Work required: Identify all lines in the listing that include the word "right", and copy them out.

────────

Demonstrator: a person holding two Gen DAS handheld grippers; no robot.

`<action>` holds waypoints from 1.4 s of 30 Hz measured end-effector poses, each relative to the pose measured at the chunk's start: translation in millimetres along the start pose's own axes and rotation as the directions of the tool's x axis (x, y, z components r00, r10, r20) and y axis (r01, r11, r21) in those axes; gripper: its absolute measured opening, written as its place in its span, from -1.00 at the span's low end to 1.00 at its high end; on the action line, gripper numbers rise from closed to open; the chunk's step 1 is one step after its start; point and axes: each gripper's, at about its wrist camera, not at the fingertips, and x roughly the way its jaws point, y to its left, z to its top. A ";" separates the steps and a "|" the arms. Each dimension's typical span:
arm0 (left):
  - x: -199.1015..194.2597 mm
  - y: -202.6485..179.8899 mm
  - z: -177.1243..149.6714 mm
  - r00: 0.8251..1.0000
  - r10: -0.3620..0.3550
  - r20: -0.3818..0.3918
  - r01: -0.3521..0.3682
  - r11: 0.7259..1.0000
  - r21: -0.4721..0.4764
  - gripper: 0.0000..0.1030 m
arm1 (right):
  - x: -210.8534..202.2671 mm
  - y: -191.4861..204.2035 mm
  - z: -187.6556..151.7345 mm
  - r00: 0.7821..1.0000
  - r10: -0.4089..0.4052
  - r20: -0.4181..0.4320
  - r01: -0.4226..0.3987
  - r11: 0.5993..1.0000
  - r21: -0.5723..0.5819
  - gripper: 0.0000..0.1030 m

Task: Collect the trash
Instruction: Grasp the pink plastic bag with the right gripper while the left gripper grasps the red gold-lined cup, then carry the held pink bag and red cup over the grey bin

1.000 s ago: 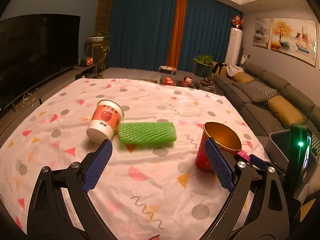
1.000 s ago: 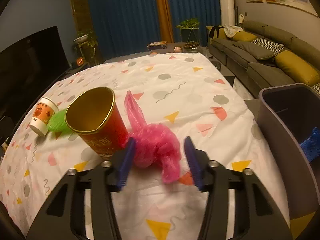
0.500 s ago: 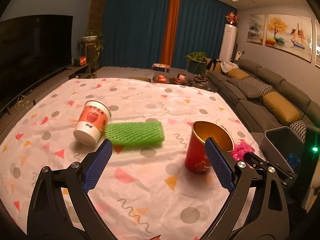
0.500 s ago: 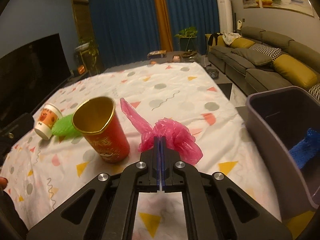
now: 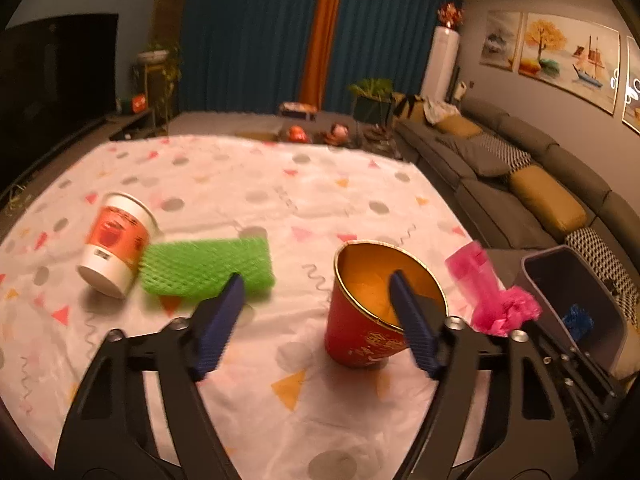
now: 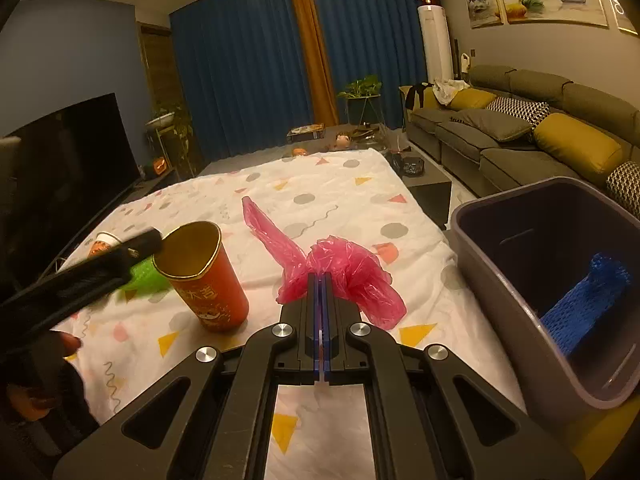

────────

Solved problem:
arm1 (right):
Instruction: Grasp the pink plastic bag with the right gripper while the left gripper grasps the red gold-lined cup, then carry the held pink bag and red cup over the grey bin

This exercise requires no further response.